Exploratory Data Analysis: The Detective Work of Data Science

Pascual Vila
Lead Data Scientist // Code Syllabus
"You can have data without information, but you cannot have information without data." Before applying complex machine learning algorithms, you must understand your dataset inside and out through EDA.
1. Understand the Structure
The first step in any EDA workflow is getting to know the shape and types of your data. Using df.info() allows you to quickly assess the number of entries, the data types (integers, floats, objects/strings), and the memory usage.
2. Summary Statistics
Summary statistics provide the "center" and "spread" of your numeric features. By calling df.describe(), Pandas calculates the mean, standard deviation, and quartiles.

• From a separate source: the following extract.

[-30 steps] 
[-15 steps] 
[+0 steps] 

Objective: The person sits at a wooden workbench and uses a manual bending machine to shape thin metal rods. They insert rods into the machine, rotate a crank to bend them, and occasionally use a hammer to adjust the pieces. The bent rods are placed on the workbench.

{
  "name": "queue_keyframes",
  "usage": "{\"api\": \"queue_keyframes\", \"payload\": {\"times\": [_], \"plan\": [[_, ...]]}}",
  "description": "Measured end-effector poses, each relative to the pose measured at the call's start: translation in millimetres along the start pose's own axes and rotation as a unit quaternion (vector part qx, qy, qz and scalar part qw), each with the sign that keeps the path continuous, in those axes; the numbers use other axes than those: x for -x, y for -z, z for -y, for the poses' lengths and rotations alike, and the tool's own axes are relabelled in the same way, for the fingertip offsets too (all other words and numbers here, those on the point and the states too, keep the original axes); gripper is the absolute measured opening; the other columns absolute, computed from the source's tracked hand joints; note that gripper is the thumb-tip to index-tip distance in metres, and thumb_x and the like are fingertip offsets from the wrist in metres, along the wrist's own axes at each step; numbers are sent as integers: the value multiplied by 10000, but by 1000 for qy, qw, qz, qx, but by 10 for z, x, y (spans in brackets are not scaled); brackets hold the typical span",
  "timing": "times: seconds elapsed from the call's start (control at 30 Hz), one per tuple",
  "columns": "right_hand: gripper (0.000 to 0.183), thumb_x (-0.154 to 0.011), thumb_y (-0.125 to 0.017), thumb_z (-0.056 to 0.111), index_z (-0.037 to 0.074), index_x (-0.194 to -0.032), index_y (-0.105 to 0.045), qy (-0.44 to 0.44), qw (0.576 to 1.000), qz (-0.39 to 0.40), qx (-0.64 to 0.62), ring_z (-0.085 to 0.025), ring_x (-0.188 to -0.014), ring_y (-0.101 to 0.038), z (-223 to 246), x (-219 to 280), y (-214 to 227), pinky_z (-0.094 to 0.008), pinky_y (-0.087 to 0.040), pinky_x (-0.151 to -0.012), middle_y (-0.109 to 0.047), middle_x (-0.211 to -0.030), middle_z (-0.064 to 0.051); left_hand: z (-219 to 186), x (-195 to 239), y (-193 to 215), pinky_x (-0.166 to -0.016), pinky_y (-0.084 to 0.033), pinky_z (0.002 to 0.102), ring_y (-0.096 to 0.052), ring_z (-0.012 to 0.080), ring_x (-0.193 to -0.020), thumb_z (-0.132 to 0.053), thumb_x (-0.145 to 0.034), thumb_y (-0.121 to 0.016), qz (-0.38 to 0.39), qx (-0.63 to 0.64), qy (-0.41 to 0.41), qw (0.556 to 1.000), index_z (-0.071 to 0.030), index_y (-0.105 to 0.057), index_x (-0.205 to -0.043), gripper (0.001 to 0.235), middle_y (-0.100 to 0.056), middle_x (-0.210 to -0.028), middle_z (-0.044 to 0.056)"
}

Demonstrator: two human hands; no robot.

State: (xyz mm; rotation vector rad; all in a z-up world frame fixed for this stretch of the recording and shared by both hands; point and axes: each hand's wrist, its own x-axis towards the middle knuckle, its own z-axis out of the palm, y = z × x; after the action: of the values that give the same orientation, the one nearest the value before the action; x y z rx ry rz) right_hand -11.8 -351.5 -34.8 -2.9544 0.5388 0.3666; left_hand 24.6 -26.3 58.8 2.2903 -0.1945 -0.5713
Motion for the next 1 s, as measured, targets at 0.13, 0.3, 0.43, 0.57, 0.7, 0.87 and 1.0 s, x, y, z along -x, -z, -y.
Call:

This is where you often spot outliers. If the 75th percentile of house prices is $500,000, but the maximum value is $50,000,000, you immediately know there's an anomaly that requires investigation.
3. Finding Correlations
Bivariate analysis looks at two variables together. A correlation matrix df.corr() is standard practice to find linear relationships. Does a higher square footage strongly correlate with a higher price?
❓ Frequently Asked Questions (EDA)
Why is EDA important before machine learning?
Garbage in, garbage out. If your data contains missing values, massive outliers, or highly correlated redundant features, your ML model will perform poorly. EDA helps you clean the data and select the right features (Feature Engineering) before training begins.
What is the difference between univariate and bivariate analysis?
Univariate: Looking at one single variable. Example: A histogram showing the distribution of ages in a dataset.
Bivariate: Looking at two variables to find relationships. Example: A scatter plot showing "Age" on the X-axis and "Income" on the Y-axis.
How should I handle missing values?
It depends on the context. If only a few rows are missing, you can drop them using `df.dropna()`. If a large chunk is missing, you might fill them (imputation) with the column's mean or median using `df.fillna()`.